LR Palfrader: "Kein Gymnasium wird geschlossen!"

Beate Palfrader sieht die Standortdiskussion für eine "Gemeinsame Schule" als verfrüht.
  • Beate Palfrader sieht die Standortdiskussion für eine "Gemeinsame Schule" als verfrüht.
  • hochgeladen von Sieghard Krabichler

Die Pläne für eine Modellregion "Gemeinsame Schule" stoßen in Imst, Landeck, Reutte und Lienz auf Widerstand. Woher kommt dieser?

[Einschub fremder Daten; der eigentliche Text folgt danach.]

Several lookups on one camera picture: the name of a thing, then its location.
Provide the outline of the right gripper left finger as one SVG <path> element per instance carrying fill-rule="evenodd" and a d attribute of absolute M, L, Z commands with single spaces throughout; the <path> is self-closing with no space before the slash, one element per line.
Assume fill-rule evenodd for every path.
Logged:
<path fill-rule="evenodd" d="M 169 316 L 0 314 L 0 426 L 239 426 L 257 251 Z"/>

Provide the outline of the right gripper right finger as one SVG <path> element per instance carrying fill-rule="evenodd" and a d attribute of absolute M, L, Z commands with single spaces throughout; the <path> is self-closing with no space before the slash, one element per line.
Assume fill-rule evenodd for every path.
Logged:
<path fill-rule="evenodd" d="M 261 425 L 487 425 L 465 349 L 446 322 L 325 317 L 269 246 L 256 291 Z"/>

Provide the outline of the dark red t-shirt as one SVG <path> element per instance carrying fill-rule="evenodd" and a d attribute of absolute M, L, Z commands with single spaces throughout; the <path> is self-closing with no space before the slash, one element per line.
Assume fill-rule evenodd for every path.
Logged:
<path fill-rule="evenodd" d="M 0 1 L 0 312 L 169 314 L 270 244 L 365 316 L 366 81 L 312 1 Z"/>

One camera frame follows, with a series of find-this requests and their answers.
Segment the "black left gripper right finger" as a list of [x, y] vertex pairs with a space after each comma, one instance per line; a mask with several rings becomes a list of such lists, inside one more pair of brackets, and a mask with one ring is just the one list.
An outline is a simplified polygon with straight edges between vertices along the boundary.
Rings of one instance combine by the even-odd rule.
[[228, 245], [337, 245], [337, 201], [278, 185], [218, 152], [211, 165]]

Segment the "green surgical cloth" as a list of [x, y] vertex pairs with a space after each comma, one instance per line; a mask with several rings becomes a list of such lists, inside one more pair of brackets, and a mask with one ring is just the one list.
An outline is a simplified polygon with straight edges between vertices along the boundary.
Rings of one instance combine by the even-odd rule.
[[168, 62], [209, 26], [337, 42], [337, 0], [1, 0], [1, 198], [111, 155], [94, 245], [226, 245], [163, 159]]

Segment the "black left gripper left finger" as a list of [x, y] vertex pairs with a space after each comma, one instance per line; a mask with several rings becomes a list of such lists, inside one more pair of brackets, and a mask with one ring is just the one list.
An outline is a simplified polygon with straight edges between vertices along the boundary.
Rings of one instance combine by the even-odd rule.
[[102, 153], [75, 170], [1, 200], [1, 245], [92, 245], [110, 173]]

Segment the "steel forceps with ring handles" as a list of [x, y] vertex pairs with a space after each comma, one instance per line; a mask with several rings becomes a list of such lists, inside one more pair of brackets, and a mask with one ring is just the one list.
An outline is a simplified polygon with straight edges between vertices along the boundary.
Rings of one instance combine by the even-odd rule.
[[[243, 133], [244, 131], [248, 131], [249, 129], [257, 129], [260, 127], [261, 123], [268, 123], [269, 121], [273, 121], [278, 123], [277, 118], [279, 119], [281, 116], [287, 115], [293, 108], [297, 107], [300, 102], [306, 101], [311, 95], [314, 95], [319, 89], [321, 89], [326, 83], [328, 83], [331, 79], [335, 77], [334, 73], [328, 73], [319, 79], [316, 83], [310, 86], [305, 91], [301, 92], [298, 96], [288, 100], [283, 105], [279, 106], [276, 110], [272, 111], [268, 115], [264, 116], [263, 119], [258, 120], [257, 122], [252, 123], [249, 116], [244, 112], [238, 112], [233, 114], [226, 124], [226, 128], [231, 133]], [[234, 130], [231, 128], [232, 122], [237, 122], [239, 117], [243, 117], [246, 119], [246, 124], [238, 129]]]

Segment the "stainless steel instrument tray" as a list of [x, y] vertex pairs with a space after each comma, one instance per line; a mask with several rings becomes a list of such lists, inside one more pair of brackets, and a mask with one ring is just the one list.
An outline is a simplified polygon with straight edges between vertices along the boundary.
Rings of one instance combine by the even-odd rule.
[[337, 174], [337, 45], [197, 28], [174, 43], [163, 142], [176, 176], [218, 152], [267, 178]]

LR BEATE PALFRADER: "Dieser vorauseilende Widerstand kommt nur aus der Gymnasium-Unterstufe, welche aber nur ein Viertel der Schüler besucht. Diskussionen über Regionen und Ausgestaltung sind vollkommen verfrüht. In keiner Weise wurde von der Landesregierung irgendein diesbezüglicher Beschluss gefasst. Es ist daher nicht verständlich und auch nicht notwendig, dass Unsicherheiten und Ängste geschürt und mit polemischen Parolen ganze Regionen in Aufregung versetzt werden."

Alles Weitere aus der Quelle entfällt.